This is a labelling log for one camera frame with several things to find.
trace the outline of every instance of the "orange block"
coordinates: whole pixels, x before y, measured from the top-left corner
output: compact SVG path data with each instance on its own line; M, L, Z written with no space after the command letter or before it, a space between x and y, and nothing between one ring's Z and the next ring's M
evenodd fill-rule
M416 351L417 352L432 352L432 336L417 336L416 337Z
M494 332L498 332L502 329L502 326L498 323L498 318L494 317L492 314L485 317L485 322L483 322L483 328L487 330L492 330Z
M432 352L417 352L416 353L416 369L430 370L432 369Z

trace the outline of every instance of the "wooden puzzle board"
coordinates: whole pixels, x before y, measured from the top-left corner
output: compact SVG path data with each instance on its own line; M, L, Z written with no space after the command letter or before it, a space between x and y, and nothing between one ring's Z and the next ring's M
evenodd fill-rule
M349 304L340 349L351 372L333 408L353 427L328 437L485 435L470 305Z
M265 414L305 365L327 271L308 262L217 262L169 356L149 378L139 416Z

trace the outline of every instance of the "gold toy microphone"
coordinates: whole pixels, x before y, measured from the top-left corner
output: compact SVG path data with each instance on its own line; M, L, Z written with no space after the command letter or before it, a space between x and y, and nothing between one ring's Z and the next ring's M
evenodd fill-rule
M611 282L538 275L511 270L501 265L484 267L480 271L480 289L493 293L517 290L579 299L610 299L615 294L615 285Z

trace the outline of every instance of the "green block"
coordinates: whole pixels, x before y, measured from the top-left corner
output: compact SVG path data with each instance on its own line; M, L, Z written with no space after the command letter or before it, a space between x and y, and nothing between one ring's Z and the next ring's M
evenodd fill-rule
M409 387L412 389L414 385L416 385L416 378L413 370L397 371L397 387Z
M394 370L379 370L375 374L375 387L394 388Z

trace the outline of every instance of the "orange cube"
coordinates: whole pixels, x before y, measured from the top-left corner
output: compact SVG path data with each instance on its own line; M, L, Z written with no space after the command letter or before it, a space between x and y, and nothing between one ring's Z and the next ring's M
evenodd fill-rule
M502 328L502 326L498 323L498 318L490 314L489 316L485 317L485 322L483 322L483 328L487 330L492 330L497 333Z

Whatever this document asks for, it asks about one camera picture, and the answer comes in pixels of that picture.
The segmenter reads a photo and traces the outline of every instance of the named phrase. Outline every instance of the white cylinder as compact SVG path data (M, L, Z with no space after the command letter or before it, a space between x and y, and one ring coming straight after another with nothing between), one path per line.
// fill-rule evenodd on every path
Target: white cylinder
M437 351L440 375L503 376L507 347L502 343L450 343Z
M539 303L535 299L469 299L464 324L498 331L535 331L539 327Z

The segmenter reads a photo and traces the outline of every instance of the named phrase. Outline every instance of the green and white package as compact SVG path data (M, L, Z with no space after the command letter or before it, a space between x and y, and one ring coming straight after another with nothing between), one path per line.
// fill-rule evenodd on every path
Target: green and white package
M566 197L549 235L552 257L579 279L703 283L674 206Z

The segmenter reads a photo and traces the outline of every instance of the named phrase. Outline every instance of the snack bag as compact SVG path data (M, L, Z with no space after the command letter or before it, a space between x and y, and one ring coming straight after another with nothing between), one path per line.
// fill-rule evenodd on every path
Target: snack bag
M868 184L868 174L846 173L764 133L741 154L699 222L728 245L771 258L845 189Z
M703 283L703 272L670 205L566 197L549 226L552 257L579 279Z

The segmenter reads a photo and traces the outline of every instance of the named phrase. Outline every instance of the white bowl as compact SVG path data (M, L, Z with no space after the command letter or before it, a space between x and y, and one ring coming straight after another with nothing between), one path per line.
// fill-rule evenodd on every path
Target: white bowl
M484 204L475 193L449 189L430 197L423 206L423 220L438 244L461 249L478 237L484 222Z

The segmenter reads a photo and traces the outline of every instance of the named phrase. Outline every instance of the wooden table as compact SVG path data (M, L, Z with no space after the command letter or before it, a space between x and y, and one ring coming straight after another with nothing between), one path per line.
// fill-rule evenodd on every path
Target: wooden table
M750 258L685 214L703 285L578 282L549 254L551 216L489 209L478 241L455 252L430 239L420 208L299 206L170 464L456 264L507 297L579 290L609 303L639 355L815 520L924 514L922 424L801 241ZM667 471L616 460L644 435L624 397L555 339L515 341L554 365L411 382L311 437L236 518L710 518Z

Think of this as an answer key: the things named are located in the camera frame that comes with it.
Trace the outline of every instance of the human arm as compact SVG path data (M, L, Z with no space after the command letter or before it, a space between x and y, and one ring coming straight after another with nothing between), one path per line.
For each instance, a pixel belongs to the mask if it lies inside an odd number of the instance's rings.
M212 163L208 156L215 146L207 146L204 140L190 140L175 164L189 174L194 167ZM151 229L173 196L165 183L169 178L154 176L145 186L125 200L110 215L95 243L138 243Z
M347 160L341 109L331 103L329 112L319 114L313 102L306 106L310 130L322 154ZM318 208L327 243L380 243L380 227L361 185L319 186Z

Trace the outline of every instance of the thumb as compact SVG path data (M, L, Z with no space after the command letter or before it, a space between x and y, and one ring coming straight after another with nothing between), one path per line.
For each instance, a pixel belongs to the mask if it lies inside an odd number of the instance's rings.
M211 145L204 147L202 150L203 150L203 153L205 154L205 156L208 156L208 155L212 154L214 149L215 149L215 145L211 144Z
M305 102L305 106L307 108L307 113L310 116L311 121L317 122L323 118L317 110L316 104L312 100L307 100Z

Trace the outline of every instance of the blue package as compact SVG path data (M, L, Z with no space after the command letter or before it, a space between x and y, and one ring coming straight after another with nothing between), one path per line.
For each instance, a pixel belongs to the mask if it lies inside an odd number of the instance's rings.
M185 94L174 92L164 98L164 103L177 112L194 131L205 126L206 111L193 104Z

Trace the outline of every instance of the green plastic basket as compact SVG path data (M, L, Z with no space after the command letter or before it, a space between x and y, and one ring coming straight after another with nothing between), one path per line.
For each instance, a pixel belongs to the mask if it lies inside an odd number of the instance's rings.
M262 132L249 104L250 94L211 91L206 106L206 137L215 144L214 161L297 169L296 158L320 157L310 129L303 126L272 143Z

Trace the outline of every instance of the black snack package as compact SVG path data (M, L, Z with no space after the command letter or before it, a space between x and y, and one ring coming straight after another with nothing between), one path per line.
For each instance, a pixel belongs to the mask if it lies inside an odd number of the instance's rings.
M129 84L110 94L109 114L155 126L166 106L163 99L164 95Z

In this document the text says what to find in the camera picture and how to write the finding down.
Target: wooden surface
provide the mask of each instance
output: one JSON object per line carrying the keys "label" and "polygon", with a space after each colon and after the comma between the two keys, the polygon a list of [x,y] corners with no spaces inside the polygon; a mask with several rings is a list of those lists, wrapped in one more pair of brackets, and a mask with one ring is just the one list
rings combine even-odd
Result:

:::

== TASK OBJECTIVE ==
Out of the material above, select every line that holds the string "frame".

== SOLUTION TO THIS TASK ==
This is a labelling log for one camera frame with several things to find.
Think of this as an answer key: the things named are located in the camera frame that comes with it.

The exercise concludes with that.